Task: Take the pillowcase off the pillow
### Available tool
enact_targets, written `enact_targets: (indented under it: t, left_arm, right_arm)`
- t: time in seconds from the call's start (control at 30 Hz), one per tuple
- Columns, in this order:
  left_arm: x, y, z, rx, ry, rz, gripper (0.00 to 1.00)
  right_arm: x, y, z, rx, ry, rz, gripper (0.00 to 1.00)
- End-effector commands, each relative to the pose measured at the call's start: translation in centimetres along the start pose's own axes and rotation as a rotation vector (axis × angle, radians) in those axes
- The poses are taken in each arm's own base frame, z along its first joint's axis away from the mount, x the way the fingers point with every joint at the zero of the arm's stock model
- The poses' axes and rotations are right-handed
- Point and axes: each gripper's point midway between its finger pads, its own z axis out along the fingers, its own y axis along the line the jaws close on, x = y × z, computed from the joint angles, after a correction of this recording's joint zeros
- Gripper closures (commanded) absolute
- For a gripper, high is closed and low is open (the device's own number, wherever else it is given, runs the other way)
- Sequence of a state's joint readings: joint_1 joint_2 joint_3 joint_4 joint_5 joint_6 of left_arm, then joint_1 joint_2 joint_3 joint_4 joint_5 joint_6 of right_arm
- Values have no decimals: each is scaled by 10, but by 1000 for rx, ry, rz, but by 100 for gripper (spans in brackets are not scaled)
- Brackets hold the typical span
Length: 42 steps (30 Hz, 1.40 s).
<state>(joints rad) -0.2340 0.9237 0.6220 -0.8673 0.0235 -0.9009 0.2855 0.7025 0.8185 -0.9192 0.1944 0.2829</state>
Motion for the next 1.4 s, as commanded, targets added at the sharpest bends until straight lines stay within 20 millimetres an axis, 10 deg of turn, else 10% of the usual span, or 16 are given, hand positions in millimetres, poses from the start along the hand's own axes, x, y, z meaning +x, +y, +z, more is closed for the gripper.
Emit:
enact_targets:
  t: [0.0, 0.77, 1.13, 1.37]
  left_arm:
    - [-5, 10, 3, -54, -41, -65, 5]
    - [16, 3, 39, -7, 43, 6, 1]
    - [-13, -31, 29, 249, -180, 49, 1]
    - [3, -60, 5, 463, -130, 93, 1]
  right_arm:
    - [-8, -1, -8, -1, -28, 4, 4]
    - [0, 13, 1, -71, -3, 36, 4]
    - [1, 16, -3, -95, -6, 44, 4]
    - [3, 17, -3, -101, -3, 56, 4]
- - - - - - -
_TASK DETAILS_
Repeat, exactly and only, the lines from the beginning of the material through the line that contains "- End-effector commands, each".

_ANSWER TO THE PROBLEM_
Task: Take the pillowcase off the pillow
### Available tool
enact_targets, written `enact_targets: (indented under it: t, left_arm, right_arm)`
- t: time in seconds from the call's start (control at 30 Hz), one per tuple
- Columns, in this order:
  left_arm: x, y, z, rx, ry, rz, gripper (0.00 to 1.00)
  right_arm: x, y, z, rx, ry, rz, gripper (0.00 to 1.00)
- End-effector commands, each relative to the pose measured at the call's start: translation in centimetres along the start pose's own axes and rotation as a rotation vector (axis × angle, radians) in those axes

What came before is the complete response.